Dampak Hadis Lemah Terhadap Hukum Islam
Hadis yang dianggap lemah karena perawi majhul tidak dapat dijadikan dasar dalam hukum Islam. Para ulama menetapkan bahwa hadis dhaif hanya boleh digunakan dalam kondisi tertentu, seperti:
- Dalam keutamaan amal (fadhail al-a‘mal) – selama tidak bertentangan dengan hadis sahih.
- Dalam motivasi ibadah – asalkan tidak mengandung unsur yang bertentangan dengan prinsip Islam.
Namun, jika hadis dhaif digunakan sebagai dasar hukum syariat—misalnya dalam penentuan halal dan haram—maka hal itu tidak diperbolehkan.
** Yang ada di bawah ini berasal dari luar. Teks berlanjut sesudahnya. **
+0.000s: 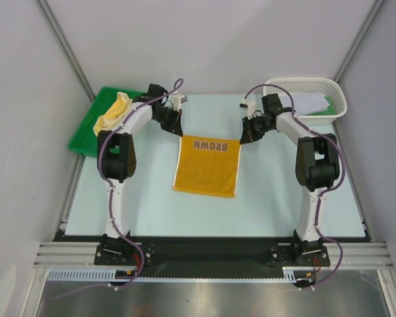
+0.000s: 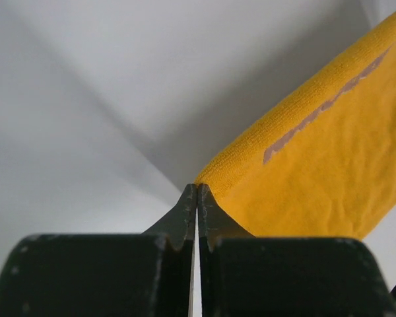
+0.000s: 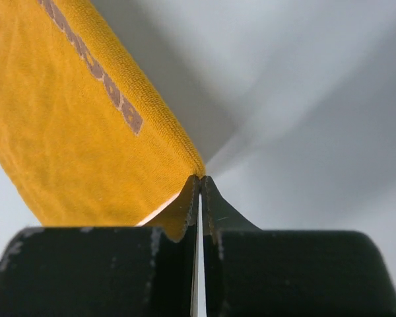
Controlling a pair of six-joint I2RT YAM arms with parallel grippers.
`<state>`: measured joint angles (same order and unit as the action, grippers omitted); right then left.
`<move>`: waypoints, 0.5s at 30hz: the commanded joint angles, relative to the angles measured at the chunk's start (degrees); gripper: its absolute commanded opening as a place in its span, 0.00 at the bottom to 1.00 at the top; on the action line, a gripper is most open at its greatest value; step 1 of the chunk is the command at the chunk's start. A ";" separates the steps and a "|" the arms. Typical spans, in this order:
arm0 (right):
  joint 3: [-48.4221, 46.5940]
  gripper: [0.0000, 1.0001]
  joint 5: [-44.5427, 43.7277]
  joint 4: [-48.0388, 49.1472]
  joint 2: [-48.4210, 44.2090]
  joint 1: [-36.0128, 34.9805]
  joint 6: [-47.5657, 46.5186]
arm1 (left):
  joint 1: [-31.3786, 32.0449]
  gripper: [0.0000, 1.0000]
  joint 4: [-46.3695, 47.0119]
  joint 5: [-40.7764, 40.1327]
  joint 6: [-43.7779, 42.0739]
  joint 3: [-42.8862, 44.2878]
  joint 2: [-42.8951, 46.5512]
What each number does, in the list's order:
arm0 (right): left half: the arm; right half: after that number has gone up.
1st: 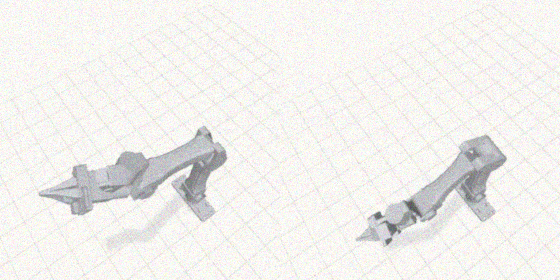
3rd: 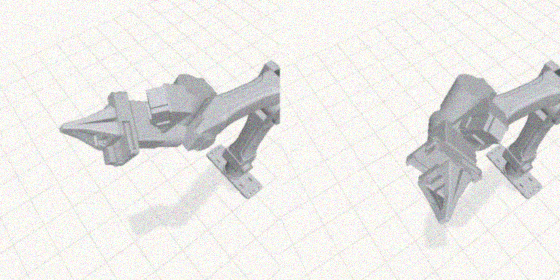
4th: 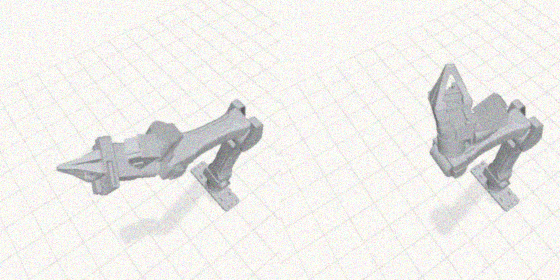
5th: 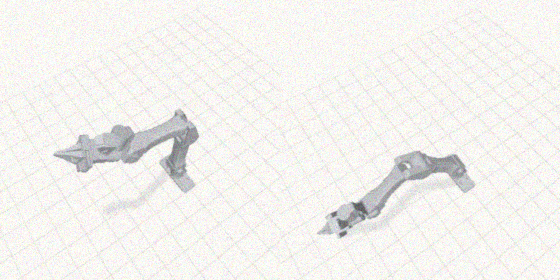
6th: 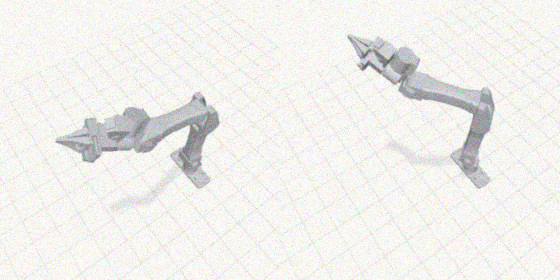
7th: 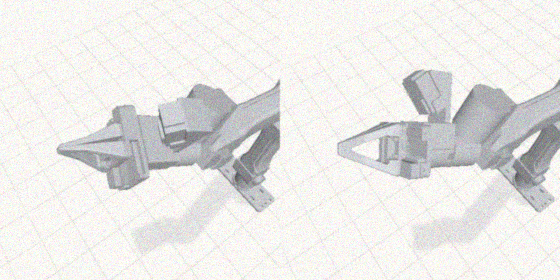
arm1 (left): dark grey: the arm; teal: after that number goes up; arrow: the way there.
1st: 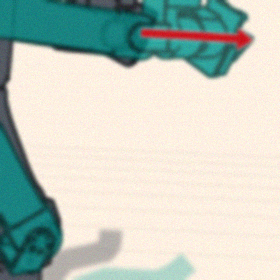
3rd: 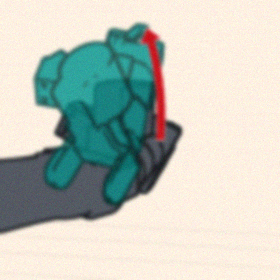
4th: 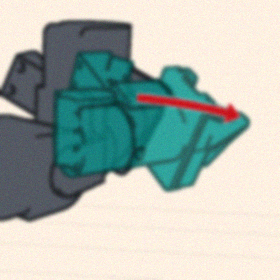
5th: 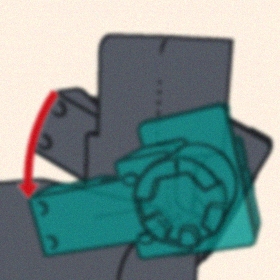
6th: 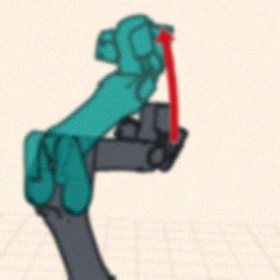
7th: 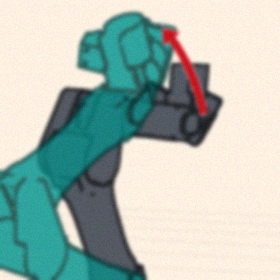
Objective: Fold and stack the towels
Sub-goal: Fold the towel
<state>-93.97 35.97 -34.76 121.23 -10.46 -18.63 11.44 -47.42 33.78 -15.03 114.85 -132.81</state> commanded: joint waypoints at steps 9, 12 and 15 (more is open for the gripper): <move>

Cara Ulama Menilai Perawi Majhul
Para ulama hadis menggunakan berbagai metode untuk menilai apakah seorang perawi dapat diterima atau tidak, di antaranya:
- Pengecekan dalam Kitab Rijal – Kitab seperti Tahdzib al-Kamal karya al-Mizzi atau Lisan al-Mizan karya Ibn Hajar digunakan untuk melihat apakah seorang perawi disebut dan bagaimana statusnya.
- Melihat Jumlah Perawi yang Meriwayatkan Darinya – Jika hanya satu orang yang meriwayatkan dari seorang perawi tanpa informasi lain, hadisnya sering kali ditolak.
- Menilai Komentar Ulama Hadis – Jika ulama hadis seperti Imam al-Bukhari, Yahya bin Ma’in, atau Imam Ahmad memberikan komentar negatif terhadap seorang perawi, maka hadisnya dianggap lemah.
Akhir Kalam
Hadis yang di dalam sanadnya terdapat perawi majhul termasuk dalam kategori hadis lemah. Para ulama hadis telah menetapkan metode yang ketat dalam menilai sanad demi menjaga kemurnian ajaran Islam. Oleh karena itu, penting bagi umat Islam untuk memahami metode kritik sanad agar tidak terjebak dalam penggunaan hadis yang tidak valid dalam kehidupan beragama.